[Stored items from a collection]

_____

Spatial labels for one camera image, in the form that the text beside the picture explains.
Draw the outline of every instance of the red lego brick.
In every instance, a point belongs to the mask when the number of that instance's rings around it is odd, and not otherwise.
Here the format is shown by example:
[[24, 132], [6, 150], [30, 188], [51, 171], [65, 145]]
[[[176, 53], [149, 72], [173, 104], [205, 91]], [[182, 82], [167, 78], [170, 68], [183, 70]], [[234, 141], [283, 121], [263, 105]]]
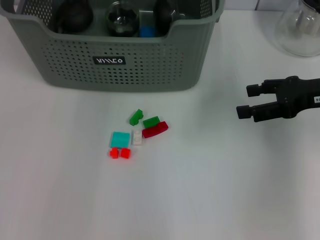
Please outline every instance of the red lego brick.
[[110, 151], [110, 157], [112, 157], [113, 159], [119, 158], [118, 148], [112, 148], [112, 150]]
[[167, 131], [168, 128], [169, 127], [168, 127], [167, 123], [165, 121], [162, 121], [154, 127], [150, 127], [150, 128], [142, 130], [142, 135], [144, 136], [145, 139], [151, 138], [151, 137], [154, 137], [158, 134], [161, 134], [161, 133]]
[[122, 148], [120, 152], [120, 157], [124, 159], [129, 159], [131, 156], [131, 150], [128, 148]]

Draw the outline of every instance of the white lego brick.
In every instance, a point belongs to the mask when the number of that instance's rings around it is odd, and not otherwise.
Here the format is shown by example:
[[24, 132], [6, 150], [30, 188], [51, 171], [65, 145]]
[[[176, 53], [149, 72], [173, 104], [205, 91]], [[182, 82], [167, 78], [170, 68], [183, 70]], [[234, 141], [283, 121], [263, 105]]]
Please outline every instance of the white lego brick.
[[132, 145], [133, 146], [141, 146], [142, 145], [142, 131], [134, 130], [132, 133]]

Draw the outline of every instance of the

_____

From the first line above to the last, copy the records exactly but omit the pictures.

■ TASK OUTPUT
Spatial labels for one camera image, in the form that the text beside the picture explains.
Draw the outline of every instance of the red lego brick.
In every instance, a point belongs to the mask when the number of that instance's rings around it is odd, and not otherwise.
Here the format is shown by example:
[[24, 132], [6, 150], [30, 188], [51, 171], [65, 145]]
[[[176, 53], [149, 72], [173, 104], [205, 91]], [[182, 82], [167, 78], [170, 68], [183, 70]], [[234, 141], [283, 121], [263, 105]]]
Please outline every instance of the red lego brick.
[[110, 151], [110, 157], [112, 157], [113, 159], [119, 158], [118, 148], [112, 148], [112, 150]]
[[167, 131], [168, 128], [169, 127], [168, 127], [167, 123], [165, 121], [162, 121], [154, 127], [150, 127], [150, 128], [142, 130], [142, 135], [144, 136], [145, 139], [151, 138], [151, 137], [154, 137], [158, 134], [161, 134], [161, 133]]
[[122, 148], [120, 152], [120, 157], [124, 159], [129, 159], [131, 156], [131, 150], [128, 148]]

Draw the outline of every instance of the white lego brick.
In every instance, a point belongs to the mask when the number of that instance's rings around it is odd, and not otherwise.
Here the format is shown by example:
[[24, 132], [6, 150], [30, 188], [51, 171], [65, 145]]
[[[176, 53], [149, 72], [173, 104], [205, 91]], [[182, 82], [167, 78], [170, 68], [183, 70]], [[234, 141], [283, 121], [263, 105]]]
Please outline every instance of the white lego brick.
[[132, 145], [133, 146], [141, 146], [142, 145], [142, 131], [134, 130], [132, 133]]

Draw the outline of every instance of the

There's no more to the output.